Going from the top of the data below, give again each line through the one containing "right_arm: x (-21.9", both ends kept.

- - - -

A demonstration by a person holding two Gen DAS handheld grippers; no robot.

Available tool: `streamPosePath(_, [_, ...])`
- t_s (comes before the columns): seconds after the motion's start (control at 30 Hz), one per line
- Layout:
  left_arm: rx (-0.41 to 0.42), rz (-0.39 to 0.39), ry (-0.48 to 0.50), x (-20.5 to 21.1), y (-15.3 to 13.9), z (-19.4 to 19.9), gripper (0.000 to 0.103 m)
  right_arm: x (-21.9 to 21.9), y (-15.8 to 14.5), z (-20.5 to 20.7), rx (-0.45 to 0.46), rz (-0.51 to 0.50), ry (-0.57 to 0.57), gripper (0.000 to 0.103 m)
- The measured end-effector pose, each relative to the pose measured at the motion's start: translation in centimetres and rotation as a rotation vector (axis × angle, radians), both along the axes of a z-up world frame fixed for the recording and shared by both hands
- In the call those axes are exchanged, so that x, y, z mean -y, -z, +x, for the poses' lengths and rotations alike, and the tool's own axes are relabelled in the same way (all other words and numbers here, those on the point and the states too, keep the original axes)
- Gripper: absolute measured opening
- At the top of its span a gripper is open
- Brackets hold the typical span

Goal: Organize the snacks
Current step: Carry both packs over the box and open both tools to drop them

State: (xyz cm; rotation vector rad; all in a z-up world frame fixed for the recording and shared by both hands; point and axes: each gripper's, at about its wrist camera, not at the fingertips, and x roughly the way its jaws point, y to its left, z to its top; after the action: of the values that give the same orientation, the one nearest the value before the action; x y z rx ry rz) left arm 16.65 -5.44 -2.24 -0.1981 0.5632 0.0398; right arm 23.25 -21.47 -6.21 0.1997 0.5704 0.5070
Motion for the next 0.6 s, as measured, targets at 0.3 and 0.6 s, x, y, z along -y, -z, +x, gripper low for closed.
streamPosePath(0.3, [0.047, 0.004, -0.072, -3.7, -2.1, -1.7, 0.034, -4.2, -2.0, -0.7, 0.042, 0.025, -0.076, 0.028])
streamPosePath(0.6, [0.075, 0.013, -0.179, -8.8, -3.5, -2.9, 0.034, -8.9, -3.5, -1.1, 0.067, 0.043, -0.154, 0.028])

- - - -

• _RESPONSE TO THIS TASK_:
A demonstration by a person holding two Gen DAS handheld grippers; no robot.

Available tool: `streamPosePath(_, [_, ...])`
- t_s (comes before the columns): seconds after the motion's start (control at 30 Hz), one per line
- Layout:
  left_arm: rx (-0.41 to 0.42), rz (-0.39 to 0.39), ry (-0.48 to 0.50), x (-20.5 to 21.1), y (-15.3 to 13.9), z (-19.4 to 19.9), gripper (0.000 to 0.103 m)
  right_arm: x (-21.9 to 21.9), y (-15.8 to 14.5), z (-20.5 to 20.7), rx (-0.45 to 0.46), rz (-0.51 to 0.50), ry (-0.57 to 0.57), gripper (0.000 to 0.103 m)

This concludes the output.